Optimised search using Ajax and keypress

leora picture leora · Jun 12, 2010 · Viewed 42.9k times · Source

I have the following code that I want to use to search a database as a user is typing into a textbox. The code below works fine but it seems a little inefficient, as if a user is typing really fast. I am potentially doing many more searches than necessary.

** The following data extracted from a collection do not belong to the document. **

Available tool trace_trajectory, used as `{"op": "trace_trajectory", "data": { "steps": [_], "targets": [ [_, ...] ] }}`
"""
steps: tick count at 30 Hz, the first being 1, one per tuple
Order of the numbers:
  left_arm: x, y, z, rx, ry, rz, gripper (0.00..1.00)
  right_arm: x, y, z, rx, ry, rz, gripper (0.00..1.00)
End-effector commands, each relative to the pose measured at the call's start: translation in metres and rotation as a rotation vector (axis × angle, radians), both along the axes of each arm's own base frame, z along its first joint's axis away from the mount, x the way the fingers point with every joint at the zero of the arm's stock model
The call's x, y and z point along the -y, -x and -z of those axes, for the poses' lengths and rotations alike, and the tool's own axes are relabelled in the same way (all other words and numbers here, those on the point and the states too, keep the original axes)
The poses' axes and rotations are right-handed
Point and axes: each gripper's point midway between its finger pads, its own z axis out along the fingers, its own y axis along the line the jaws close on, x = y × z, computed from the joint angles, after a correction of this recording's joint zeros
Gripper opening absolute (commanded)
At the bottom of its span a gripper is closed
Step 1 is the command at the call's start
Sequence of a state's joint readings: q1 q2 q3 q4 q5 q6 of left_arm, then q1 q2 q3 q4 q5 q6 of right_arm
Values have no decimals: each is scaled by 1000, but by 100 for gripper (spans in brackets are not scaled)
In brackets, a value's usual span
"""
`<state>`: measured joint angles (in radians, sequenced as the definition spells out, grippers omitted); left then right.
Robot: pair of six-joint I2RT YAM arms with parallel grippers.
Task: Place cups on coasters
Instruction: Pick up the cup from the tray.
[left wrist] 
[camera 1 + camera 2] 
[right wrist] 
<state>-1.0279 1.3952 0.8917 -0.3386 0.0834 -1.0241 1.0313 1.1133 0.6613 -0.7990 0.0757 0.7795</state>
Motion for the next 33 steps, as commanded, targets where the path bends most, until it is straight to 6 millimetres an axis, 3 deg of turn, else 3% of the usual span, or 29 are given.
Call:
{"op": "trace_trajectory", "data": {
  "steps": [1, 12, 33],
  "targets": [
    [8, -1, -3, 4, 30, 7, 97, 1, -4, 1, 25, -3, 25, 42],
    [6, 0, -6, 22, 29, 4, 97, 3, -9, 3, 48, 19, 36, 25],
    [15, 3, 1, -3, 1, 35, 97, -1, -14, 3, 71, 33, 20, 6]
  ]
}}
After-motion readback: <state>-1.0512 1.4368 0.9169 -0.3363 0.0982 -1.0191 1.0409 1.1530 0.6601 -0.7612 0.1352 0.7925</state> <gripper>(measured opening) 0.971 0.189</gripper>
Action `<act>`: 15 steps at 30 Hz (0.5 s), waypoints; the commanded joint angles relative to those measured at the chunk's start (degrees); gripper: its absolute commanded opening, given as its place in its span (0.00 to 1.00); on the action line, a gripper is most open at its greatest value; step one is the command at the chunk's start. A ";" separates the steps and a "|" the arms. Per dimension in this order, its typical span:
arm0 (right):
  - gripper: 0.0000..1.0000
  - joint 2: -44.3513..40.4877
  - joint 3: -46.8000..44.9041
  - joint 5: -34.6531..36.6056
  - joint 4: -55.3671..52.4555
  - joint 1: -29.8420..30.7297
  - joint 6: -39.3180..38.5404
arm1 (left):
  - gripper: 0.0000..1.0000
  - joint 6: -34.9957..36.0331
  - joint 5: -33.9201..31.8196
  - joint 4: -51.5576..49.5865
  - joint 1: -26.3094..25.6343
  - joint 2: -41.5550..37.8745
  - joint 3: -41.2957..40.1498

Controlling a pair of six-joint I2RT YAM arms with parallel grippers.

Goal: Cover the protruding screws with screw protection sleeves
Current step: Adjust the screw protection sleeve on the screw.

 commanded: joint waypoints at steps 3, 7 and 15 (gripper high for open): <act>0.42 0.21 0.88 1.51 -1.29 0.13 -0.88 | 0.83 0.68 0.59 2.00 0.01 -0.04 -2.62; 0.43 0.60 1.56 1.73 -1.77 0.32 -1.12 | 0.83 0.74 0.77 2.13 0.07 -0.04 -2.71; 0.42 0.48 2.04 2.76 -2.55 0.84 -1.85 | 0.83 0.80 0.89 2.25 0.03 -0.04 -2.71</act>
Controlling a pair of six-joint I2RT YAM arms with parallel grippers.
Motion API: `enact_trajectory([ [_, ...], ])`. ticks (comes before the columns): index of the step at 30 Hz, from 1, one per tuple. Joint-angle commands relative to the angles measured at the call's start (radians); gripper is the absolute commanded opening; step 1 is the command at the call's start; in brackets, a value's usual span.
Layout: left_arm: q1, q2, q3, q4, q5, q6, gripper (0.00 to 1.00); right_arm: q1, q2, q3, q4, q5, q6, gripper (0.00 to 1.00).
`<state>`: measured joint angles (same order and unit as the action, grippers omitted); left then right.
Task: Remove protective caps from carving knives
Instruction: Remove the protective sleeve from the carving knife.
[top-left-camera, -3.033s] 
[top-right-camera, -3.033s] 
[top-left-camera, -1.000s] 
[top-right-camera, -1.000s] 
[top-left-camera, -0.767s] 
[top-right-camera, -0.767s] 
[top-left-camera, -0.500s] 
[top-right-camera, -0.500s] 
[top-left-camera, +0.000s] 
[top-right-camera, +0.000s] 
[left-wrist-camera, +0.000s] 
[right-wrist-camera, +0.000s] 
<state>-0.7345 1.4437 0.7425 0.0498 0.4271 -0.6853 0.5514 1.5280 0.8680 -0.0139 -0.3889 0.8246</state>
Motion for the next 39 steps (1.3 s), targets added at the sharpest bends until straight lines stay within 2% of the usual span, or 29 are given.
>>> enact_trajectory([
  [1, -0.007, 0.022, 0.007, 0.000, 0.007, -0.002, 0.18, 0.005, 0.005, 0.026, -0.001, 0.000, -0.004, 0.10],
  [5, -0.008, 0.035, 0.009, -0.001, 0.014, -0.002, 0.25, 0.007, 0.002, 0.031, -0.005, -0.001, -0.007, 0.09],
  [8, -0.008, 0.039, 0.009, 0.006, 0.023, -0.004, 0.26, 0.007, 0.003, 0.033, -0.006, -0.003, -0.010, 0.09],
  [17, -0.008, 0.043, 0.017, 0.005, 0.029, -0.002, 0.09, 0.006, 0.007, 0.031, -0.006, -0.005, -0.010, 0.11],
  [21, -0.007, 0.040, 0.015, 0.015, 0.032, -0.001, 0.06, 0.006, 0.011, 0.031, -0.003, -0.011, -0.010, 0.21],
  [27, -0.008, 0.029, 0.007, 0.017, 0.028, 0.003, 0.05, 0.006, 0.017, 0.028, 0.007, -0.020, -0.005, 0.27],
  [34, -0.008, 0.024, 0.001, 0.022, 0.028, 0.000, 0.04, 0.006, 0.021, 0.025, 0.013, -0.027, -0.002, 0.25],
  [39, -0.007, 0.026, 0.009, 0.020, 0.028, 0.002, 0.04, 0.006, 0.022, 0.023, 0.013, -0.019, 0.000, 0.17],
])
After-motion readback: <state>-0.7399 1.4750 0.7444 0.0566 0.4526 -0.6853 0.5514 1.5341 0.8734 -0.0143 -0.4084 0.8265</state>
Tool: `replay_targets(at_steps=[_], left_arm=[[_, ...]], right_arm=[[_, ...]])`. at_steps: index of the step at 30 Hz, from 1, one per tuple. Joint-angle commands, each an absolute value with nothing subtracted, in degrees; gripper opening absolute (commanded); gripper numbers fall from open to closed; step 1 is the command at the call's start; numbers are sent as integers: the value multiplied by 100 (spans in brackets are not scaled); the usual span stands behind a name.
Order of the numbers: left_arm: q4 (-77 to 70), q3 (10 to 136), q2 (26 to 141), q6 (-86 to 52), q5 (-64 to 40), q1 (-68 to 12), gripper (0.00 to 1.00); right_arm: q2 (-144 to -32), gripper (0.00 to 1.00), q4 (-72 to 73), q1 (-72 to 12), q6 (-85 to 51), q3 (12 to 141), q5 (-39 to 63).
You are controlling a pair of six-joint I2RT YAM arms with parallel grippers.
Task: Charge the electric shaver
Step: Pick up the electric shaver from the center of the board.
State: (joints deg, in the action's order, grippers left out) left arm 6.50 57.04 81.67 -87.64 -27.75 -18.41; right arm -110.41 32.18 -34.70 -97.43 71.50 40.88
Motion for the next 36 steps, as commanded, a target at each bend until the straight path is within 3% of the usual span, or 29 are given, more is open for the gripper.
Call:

So if a user is typing in "sailing", I am searching on "sail", "saili", "sailin", and "sailing".

I wanted to see if there was a way to detect any particular time between keypresses so only search if user stops typing for 500 milliseconds or something like this.

Is there a best practice for something like this?

$('#searchString').keypress(function(e) {

    if (e.keyCode == 13) {

        var url = '/Tracker/Search/' + $("#searchString").val();
        $.get(url, function(data) {
            $('div#results').html(data);
            $('#results').show();
        });
    }
    else {

        var existingString = $("#searchString").val();
        if (existingString.length > 2) {
            var url = '/Tracker/Search/' + existingString;
            $.get(url, function(data) {
                $('div#results').html(data);
                $('#results').show();
            });
        }
    }

Answer

Nick Craver picture Nick Craver · Jun 12, 2010

You can do something like this:

$('#searchString').keyup(function(e) {
    clearTimeout($.data(this, 'timer'));
    if (e.keyCode == 13)
      search(true);
    else
      $(this).data('timer', setTimeout(search, 500));
});
function search(force) {
    var existingString = $("#searchString").val();
    if (!force && existingString.length < 3) return; //wasn't enter, not > 2 char
    $.get('/Tracker/Search/' + existingString, function(data) {
        $('div#results').html(data);
        $('#results').show();
    });
}

What this does is perform a search (on keyup, better than keypress for these situations) after 500ms by storing a timer on the #searchString element's .data() collection. Every keyup it clears that timer, and if the key was enter, searches immediately, if it wasn't sets a another 500ms timeout before auto-searching.